The reviews for Elim Wellspring Health Care Center are highly polarized, with a mixture of strong praise for specific caregivers and equally strong allegations of neglect, abuse, and systemic problems. Several reviewers highlighted individual staff members (Jeremy, Kate, Pam, Kylie and others) who provided compassionate, respectful, and attentive care that made families feel their loved ones were treated with dignity. These positive accounts describe a clean facility with pleasant rooms, good privacy, a home-like atmosphere, long-tenured employees, social and spiritual supports (social workers and chaplains), agreeable dining that feels "kitchen-like," and activity programming that is meaningful for some residents. For families who experienced consistent staffing and engagement from activities and nursing, the facility appears to deliver solid long-term care and emotional support.
Counterbalancing those positive reports are numerous and severe negative complaints that raise substantive safety and quality-of-care concerns. Multiple reviewers allege neglectful practices such as staff refusing routine oral care, residents not being bathed unless specifically requested, and blood or bodily fluids left uncleaned. There are repeated accounts of falls and injuries, sometimes involving multiple incidents for a single resident, with families saying they were not informed. Wound care problems, delayed nursing response times, and pain medicine delays (examples of 2–3 hour late doses) recur across reviews. Perhaps most serious are allegations of overmedication and chemical restraint — specific references to Haldol and morphine — and at least one reviewer alleging that these practices contributed to hospitalization and decline. These types of allegations, if accurate, indicate both clinical and oversight failures.
A consistent theme tying many negative reviews together is staffing and management. Reviewers frequently describe being short-staffed and overworked employees, which they connect to rushed or missed care. Several accounts say management failed to adequately investigate complaints, and some family members describe perception of retaliation or bullying by administrators. There are specific claims about hiding negative reviews and insensitive conduct by leadership (including an incident about a head nurse giving away a room), plus at least one named staff member singled out negatively (Todd Lundeen). These management criticisms include assertions of withheld records and poor communication with families — for example, lack of notification after falls, miscommunication about whether placement was short-term or long-term, and confusion tied to external issues (Social Security interference cited by a reviewer).
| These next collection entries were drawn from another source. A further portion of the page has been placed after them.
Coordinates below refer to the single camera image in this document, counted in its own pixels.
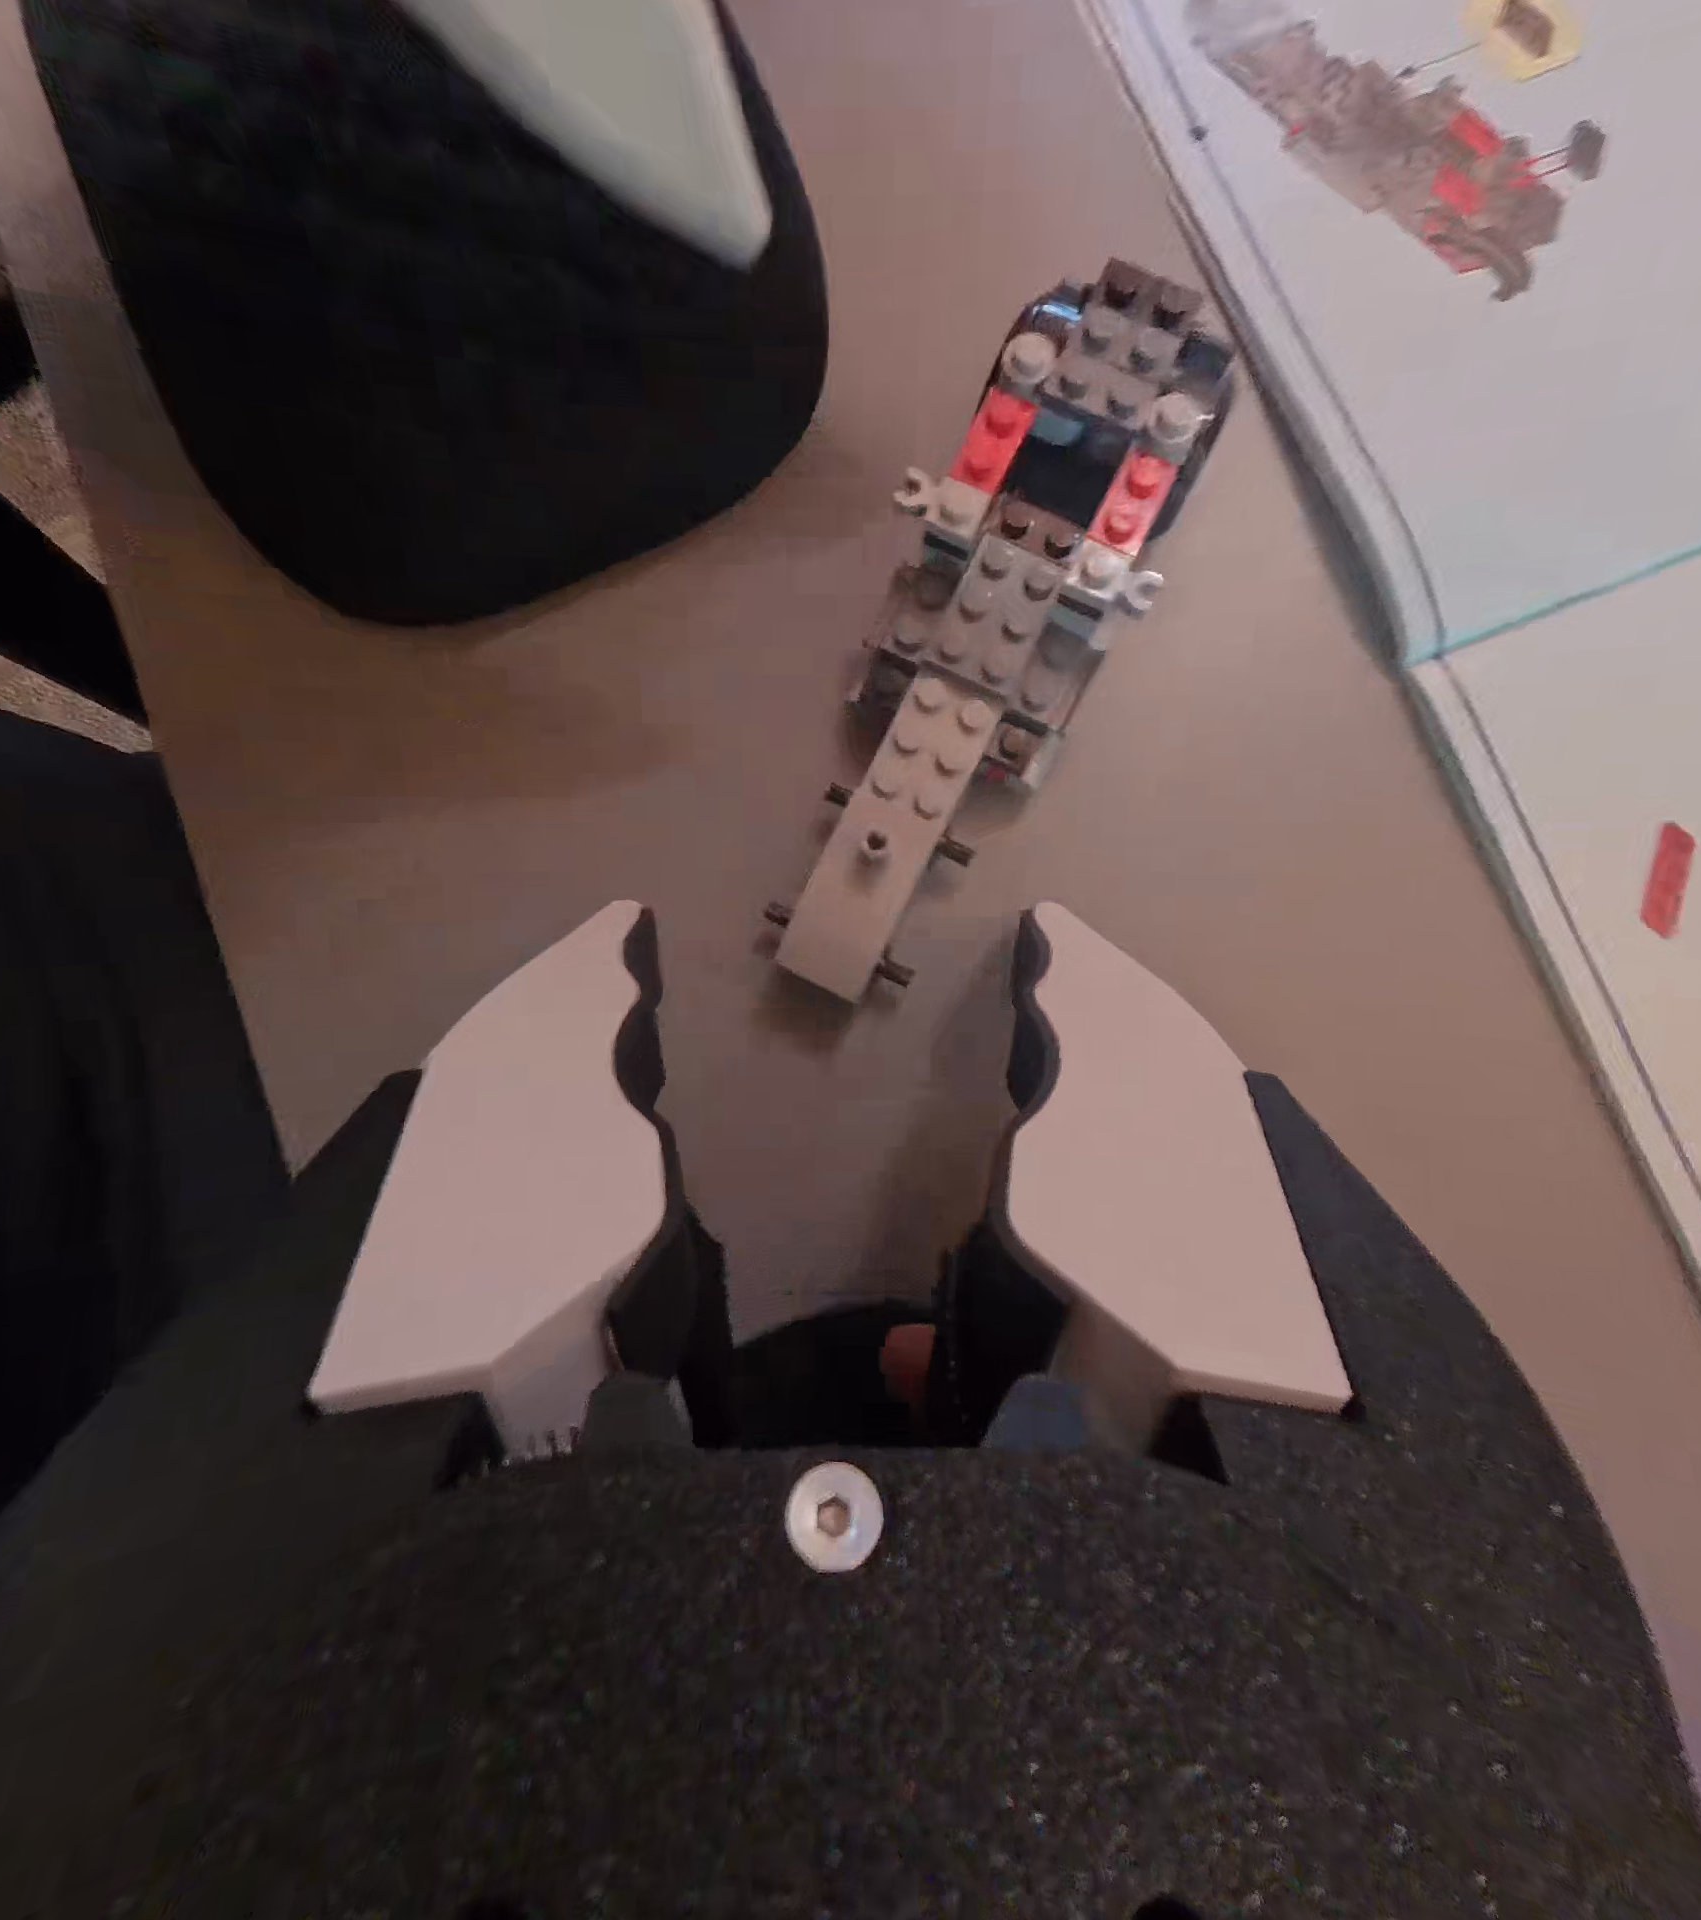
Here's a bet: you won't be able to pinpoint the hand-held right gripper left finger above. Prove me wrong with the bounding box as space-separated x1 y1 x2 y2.
305 900 709 1420

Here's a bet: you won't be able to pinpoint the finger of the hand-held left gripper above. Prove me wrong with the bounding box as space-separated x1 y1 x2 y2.
401 0 776 272

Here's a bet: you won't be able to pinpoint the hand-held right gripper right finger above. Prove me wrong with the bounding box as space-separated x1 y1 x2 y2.
1001 900 1355 1413

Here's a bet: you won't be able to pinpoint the grey red toy brick car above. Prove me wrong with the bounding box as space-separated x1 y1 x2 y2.
760 255 1243 1005

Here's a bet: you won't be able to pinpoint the grey desk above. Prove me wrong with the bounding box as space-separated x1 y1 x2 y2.
0 0 1701 1920

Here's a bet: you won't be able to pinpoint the black dimpled wrist rest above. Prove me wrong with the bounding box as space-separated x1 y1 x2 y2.
15 0 829 631

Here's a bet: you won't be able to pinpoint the person's dark trousers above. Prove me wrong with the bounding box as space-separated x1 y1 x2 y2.
0 690 293 1653

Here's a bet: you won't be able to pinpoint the open building instruction booklet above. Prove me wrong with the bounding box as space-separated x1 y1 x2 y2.
1083 0 1701 1473

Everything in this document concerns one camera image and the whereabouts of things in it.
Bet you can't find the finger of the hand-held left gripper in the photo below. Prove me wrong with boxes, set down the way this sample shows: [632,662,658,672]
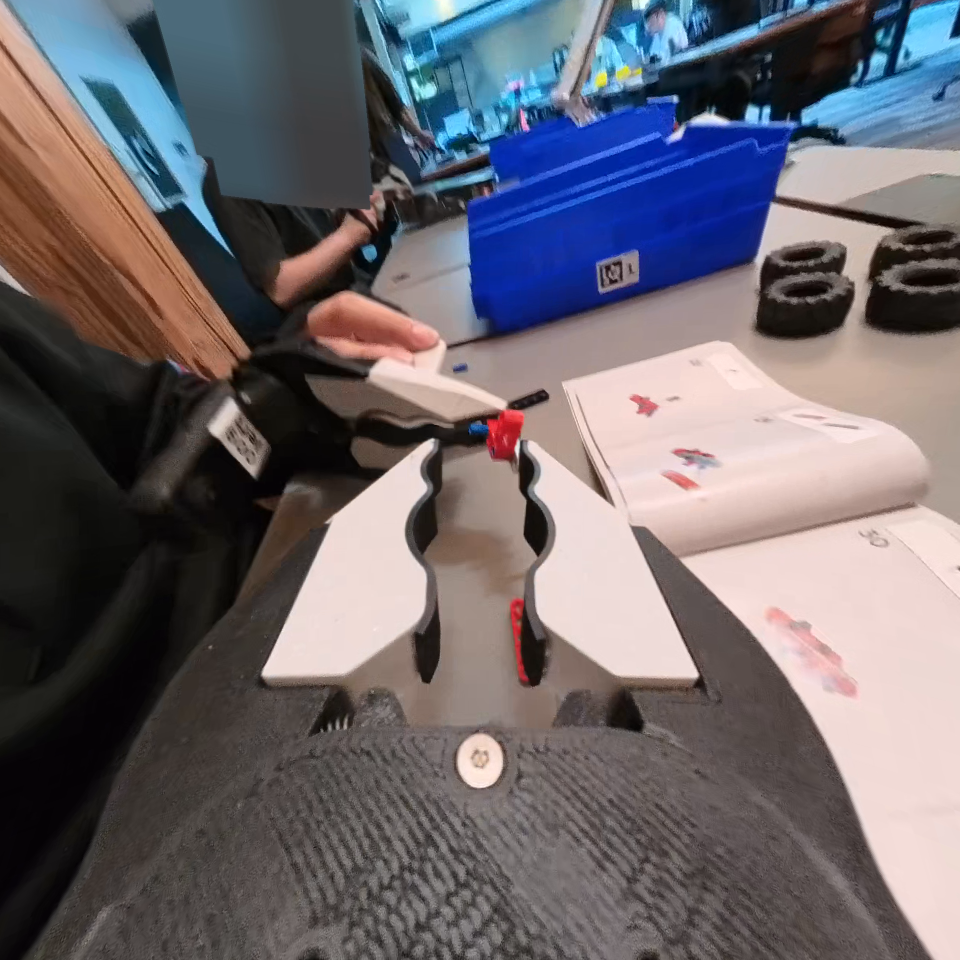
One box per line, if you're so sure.
[306,339,509,423]
[351,416,489,472]

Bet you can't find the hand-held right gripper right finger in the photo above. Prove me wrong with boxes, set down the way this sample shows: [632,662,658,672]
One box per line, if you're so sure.
[517,439,702,687]

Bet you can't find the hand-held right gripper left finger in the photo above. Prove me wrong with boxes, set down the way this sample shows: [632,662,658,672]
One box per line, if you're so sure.
[260,439,444,687]

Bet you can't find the red toy beam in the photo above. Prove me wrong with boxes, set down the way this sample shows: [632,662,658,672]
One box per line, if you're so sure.
[508,597,532,687]

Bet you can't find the red grey toy brick assembly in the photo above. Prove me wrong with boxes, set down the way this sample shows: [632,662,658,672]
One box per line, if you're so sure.
[466,408,526,464]

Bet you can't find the grey flat desk pad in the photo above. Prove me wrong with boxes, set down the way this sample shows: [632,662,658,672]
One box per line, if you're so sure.
[772,171,960,230]

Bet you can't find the person's left hand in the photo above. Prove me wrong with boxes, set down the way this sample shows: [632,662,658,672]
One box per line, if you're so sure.
[306,291,442,361]

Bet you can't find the white instruction booklet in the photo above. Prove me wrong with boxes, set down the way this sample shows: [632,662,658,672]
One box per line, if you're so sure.
[562,341,960,960]

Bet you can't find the person's black hoodie torso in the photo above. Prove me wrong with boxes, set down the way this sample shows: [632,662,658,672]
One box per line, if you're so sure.
[0,480,271,759]

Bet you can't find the blue storage bin with tag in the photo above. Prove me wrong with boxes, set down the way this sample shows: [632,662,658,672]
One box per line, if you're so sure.
[467,120,795,336]

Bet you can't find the wooden pillar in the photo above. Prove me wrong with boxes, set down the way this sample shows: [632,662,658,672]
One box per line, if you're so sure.
[0,0,250,376]

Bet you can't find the slanted wooden board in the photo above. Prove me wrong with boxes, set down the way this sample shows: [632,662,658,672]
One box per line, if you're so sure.
[551,0,618,125]

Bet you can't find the wooden background table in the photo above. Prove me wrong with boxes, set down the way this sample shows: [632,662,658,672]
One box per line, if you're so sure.
[656,0,916,87]

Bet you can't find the dark wall poster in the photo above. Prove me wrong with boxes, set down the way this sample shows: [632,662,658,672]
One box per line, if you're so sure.
[82,75,185,211]

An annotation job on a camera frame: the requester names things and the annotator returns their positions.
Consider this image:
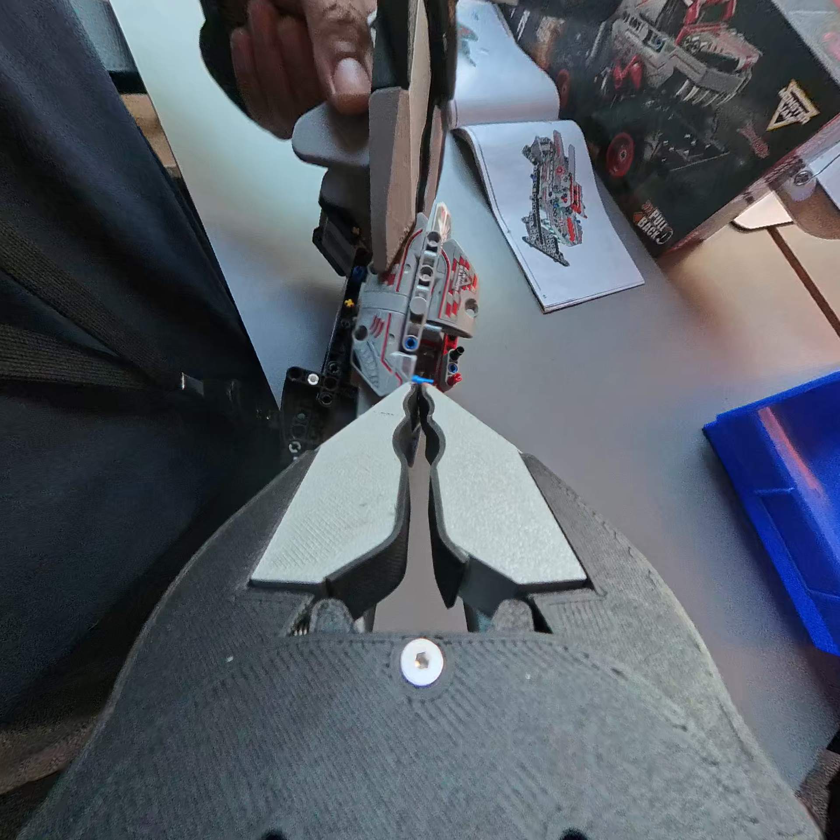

Such systemic management issues compound frontline staffing problems and contribute to families’ distrust.
Facility environment and programming receive mixed but generally favorable comments in some reviews: the building is often described as clean, with no offensive odors, and rooms are appropriately sized. Dining and the chapel are mentioned as positive features, and some reviewers report activity staff who are engaging and treat residents well. However, others report low activity levels, staff being inattentive (activity staff on phones), and a decline in quality after transfers (notably after a move into memory care for one resident). This variability suggests uneven implementation of programs and care across shifts or units.
The reviews also include emotionally charged accusations and calls for regulatory or legal scrutiny. Several families express extreme dissatisfaction — stating the place should be closed, alleging negligence leading to death, or citing plans for legal action. While these are reviewer perceptions rather than independently verified facts, their frequency and severity are notable and represent significant reputational risk. At the same time, many other reviewers explicitly thank staff, say their family members were treated like "family," and recommend the facility for long-term care—illustrating that experiences are not uniformly negative.
In sum, the dominant patterns are (1) evidence of strong, dedicated caregiving by certain named staff and a generally comfortable physical environment for some residents; (2) repeated serious allegations around neglect, falls, delayed medications, poor wound/oral care, and possible overmedication; and (3) managerial and staffing problems that reviewers link to the quality and consistency of care. Prospective residents and families should be aware of both sides: ask specific questions about staffing ratios, medication administration and monitoring, fall-prevention protocols, incident reporting and family notification procedures, care plan review processes, and how the facility investigates complaints. Visiting in person, meeting nursing leadership, requesting recent inspection reports, and obtaining references from current families (particularly those whose loved ones are in memory care or long-term care) would be prudent steps given the variability in the reported experiences.